The Seabed Constructor, the Ocean Infinity ship which has eight AUVs it will use in its search for Flight MH370. Image: Swire Seabed.

At 2.25am MYT, the aircraft’s satellite communication system sent a ‘log-on request’ message which was relayed by satellite to a ground station.

The final log-on request from the aircraft came at 8.19.29am MYT and the final piece of data on MH370 was a log-on acknowledgement at 8.19.37am MYT.

Several extensive search operations ensued in an attempt to find the missing aircraft but these efforts were all in vain as the aircraft has yet to be found.

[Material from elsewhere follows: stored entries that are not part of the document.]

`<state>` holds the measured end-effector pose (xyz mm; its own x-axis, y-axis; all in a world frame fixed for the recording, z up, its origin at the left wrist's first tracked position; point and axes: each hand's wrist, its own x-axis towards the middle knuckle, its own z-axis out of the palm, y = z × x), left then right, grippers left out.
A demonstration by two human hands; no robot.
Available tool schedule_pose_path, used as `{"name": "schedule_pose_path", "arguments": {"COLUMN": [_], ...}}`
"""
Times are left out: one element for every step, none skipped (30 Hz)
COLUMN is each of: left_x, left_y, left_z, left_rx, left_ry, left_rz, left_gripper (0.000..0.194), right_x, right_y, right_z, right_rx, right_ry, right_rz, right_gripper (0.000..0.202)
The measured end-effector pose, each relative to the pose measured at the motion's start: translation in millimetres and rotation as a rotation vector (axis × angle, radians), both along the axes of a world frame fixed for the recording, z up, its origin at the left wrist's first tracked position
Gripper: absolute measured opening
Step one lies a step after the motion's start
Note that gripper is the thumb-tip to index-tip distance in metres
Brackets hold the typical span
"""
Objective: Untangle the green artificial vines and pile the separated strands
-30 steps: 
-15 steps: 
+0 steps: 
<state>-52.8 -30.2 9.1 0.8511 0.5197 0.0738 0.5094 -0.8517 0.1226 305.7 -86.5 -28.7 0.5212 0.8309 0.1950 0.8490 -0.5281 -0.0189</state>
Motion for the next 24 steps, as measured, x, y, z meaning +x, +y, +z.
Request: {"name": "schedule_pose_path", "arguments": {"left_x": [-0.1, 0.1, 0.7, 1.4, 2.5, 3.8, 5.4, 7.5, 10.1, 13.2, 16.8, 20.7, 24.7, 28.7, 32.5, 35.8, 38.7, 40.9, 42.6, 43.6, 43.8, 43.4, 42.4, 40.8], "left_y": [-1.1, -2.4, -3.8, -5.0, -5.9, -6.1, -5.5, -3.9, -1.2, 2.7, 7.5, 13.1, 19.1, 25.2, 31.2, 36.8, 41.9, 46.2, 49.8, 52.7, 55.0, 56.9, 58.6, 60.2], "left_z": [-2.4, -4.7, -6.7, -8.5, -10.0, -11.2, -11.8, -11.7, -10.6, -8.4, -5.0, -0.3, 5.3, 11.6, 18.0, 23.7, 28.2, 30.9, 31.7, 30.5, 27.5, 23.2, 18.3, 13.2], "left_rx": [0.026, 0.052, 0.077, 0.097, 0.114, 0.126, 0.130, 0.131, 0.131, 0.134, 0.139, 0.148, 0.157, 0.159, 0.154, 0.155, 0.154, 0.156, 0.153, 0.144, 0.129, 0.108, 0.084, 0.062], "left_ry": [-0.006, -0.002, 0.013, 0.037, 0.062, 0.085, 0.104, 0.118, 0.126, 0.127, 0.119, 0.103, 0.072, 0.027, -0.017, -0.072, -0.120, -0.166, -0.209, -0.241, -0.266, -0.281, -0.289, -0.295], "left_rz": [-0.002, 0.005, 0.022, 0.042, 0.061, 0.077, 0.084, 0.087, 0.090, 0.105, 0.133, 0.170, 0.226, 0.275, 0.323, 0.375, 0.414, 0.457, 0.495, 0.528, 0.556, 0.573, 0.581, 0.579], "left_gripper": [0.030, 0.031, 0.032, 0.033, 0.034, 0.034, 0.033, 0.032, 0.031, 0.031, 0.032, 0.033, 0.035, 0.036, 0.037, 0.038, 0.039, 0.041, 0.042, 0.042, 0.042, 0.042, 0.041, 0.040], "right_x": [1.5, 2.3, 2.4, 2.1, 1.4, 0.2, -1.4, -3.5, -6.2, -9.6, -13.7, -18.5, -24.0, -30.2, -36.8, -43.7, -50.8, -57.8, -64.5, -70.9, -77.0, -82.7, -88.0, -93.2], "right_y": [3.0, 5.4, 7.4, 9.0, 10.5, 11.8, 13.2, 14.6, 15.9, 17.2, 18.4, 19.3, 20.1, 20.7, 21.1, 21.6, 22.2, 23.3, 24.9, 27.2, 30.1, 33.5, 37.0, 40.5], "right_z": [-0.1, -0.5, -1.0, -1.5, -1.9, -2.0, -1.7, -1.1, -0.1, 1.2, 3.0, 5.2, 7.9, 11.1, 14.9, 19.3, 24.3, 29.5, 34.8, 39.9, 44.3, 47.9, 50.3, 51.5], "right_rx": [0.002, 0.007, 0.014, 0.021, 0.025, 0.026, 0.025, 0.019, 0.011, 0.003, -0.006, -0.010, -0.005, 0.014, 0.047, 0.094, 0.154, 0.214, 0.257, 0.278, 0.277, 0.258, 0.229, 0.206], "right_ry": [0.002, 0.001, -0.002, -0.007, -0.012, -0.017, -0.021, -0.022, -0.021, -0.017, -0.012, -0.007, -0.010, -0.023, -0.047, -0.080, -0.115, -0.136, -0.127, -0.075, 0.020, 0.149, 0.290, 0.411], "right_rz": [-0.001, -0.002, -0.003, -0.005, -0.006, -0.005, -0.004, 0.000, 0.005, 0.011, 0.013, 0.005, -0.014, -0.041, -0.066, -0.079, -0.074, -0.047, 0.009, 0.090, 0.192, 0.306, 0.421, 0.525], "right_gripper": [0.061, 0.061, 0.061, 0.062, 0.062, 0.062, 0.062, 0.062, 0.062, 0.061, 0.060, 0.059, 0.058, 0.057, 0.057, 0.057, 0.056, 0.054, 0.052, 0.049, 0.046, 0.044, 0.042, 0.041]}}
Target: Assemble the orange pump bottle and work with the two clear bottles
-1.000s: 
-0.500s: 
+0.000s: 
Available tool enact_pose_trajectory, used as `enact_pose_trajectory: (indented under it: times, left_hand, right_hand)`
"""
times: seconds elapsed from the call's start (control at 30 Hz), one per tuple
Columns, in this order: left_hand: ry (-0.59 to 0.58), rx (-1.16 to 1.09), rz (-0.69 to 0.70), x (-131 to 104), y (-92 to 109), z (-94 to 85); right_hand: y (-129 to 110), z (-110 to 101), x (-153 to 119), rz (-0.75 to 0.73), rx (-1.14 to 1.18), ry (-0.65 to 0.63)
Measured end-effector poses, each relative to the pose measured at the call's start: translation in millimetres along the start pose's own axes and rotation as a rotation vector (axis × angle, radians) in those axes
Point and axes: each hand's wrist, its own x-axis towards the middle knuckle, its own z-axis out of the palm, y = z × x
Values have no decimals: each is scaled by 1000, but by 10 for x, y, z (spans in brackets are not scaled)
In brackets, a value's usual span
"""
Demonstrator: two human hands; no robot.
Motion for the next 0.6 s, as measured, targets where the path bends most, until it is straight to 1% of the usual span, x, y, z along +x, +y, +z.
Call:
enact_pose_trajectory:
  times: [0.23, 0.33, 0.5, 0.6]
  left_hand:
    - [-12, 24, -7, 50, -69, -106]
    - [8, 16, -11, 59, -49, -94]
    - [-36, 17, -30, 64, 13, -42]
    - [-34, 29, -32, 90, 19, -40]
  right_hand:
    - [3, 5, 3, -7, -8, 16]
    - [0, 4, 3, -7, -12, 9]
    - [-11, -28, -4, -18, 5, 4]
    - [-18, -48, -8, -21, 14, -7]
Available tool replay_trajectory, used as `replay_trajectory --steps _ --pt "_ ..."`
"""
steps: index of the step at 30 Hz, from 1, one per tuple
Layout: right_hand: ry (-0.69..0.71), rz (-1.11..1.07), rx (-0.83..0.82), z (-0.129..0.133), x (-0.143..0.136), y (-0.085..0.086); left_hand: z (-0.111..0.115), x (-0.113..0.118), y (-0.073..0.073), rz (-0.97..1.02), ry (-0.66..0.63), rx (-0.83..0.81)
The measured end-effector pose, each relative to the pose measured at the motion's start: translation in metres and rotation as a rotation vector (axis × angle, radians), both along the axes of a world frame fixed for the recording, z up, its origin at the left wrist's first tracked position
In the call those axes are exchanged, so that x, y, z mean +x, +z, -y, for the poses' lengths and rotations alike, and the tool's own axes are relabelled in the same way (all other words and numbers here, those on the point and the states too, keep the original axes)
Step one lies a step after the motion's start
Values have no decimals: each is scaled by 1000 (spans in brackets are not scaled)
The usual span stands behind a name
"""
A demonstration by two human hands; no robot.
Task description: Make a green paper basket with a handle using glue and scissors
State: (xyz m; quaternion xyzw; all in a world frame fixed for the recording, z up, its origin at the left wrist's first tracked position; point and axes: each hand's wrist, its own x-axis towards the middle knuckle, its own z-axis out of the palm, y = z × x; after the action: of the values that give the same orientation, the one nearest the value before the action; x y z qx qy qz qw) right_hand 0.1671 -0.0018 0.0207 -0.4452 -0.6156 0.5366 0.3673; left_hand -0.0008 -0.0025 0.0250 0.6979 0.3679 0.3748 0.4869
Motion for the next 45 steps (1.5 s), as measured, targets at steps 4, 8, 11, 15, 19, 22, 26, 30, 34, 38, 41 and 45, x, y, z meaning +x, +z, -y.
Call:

A number of pieces of debris have been found on the coasts of East Africa and Madagascar which correspond with a drift study conducted by the Commonwealth Scientific and Industrial Research Organization.

After three years of searching, Malaysia, China, and Australia jointly announced the suspension of the search for Flight 370 on 17 January 2017.

The three years of searching led to the refining of the search area to 25 000 square kilometres (sq km) of priority ocean where the aircraft is most likely to be found.

An American company by the name of Ocean Infinity, which performs hydrographic and geophysical surveys of the seabed using the most advanced fleet of AUVs (autonomous underwater vehicles) and USVs (unmanned surface vehicles) in the world, launched a new search on 21 January 2018, and as of 4 March, their search had covered 16 00sq km of the search area.

If the 25 000sq km priority area search proves unsuccessful, the search area will be expanded to 48 000sq km.

The contract that Ocean Infinity signed with the Malaysian government allows for a 90-day search operation on a ‘no find, no fee’ basis.